Business News

Microsoft CEO backs Web spending, “done” with Yahoo

SOURCE:

Reuters

2008-07-24 19:40:55

Microsoft CEO backs Web spending, “done” with Yahoo

REDMOND, Washington (Reuters) –

Chief Executive Steve

Ballmer on Thursday defended Microsoft Corp’s need to make

heavy investments in its Internet businesses but said the

company was “done,” for now, with pursuing Yahoo Inc.

“There’s nothing under discussion between the two of us,”

Ballmer told investors of how six months of various talks had

reached an impasse earlier in July.

“We had a set of principles, we talked about them, it

didn’t work out,” he said. “Fine, we’re done. We can move on.”

The message for Microsoft’s annual meeting with Wall Street

analysts, an all-day affair at its headquarters in Redmond,

Washington, was that it had a post-Yahoo plan to turn around

its online services division and a strategy to take advantage

of future opportunities, even as its Internet chief departs.

“There is this huge, huge, huge new opportunity around the

Internet and online and we have to embrace that opportunity and

invest in that opportunity,” Ballmer said.

Shares of Microsoft have fallen 8 percent over the last

week since the company forecast an outlook below Wall Street

estimates and revealed an additional $500 million investment

into its online unit, even as it chalked up further losses.

Charles Di Bona, a software research analyst at Sanford C.

Bernstein, said Ballmer’s comments did not give enough details

about how that additional investment will be spent and how the

company arrived at that decision.

“It’s spending $500 million dollars and then it says we’ll

tell you later how we’ll spend it,” said Di Bona, who has an

“outperform” rating on Microsoft. “The market’s concern is not

about how it is running its core business. It’s about decisions

about larger chunks of money that people can’t track.”

Ballmer said Microsoft is willing to endure online division

operating losses that amount to between 5 percent to 10 percent

of the company’s total operating income, which reached $22.5

billion in fiscal year 2008, until the search and advertising

business reaches “scale.”

He did not specify on how long this period of losses would

last, but said the risk was worth the potential return.

Microsoft’s online division has posted eight straight

quarters of losses. It lost $1.23 billion in the past fiscal

year, twice as much as it had lost in fiscal 2007 and about 5.5

percent of Microsoft’s total operating income.

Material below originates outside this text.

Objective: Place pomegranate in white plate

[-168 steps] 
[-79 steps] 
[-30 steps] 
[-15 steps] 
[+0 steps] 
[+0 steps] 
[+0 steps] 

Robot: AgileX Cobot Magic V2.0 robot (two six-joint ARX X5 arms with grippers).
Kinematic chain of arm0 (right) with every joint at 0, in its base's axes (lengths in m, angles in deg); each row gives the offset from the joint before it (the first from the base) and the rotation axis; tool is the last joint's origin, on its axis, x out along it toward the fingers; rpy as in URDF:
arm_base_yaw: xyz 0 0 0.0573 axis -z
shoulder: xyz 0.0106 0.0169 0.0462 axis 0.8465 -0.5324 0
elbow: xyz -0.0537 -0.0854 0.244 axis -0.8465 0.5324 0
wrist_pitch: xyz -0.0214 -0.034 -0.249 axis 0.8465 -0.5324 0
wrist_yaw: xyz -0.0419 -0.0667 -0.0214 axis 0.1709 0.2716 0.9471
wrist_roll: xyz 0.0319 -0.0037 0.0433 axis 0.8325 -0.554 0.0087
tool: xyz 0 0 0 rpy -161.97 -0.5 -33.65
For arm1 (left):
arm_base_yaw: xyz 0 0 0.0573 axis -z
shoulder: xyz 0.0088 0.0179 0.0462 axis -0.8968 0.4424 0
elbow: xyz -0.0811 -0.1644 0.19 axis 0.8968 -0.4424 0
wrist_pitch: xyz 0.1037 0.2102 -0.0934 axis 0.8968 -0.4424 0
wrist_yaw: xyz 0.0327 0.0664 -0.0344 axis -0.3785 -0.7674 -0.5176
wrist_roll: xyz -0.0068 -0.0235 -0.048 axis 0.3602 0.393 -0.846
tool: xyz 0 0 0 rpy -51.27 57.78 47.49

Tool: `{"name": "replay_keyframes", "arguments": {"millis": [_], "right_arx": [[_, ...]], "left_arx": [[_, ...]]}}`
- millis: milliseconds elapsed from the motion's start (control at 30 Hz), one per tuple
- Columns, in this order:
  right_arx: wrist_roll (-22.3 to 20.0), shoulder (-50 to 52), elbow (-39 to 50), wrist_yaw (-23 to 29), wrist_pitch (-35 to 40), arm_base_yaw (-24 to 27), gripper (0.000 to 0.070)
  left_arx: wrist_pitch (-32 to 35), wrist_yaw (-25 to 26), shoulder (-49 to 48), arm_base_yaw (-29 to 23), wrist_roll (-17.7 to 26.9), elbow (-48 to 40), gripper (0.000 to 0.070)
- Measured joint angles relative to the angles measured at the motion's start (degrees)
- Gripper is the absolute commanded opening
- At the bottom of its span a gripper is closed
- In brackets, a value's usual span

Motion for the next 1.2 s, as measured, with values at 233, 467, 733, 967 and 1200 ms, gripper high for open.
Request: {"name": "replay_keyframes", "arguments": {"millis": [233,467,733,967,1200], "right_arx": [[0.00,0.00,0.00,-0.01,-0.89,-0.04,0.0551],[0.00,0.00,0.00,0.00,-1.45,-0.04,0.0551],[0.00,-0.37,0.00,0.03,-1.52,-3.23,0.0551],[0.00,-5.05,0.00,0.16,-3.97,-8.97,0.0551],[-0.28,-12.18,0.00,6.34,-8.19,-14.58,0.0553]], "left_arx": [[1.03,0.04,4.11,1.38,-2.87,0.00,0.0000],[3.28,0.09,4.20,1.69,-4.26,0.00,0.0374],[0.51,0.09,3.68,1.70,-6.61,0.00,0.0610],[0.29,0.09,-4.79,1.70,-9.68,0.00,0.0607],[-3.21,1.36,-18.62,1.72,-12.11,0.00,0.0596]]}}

Ballmer said its online businesses could eventually account

for most of the economic value created by the world’s largest

software maker.

The Microsoft CEO was left to describe Internet strategy

after Microsoft announced one day before the analyst meeting

that the head of that business, Kevin Johnson, was leaving. He

will become chief executive of Juniper Networks Inc. “We

thought it was important whoever was going to get up and talk

about the big investment online was going to be here in three

weeks and so you’re stuck with me on this topic today,” Ballmer

said.

BIG PLANS WITHOUT YAHOO

Seeking to show momentum in its existing Internet business,

Microsoft announced that it had expanded its existing pact with

Facebook, the world’s largest social networking site, to

provide Web search and search advertising in addition to its

existing deal to run graphical display ads on Facebook pages.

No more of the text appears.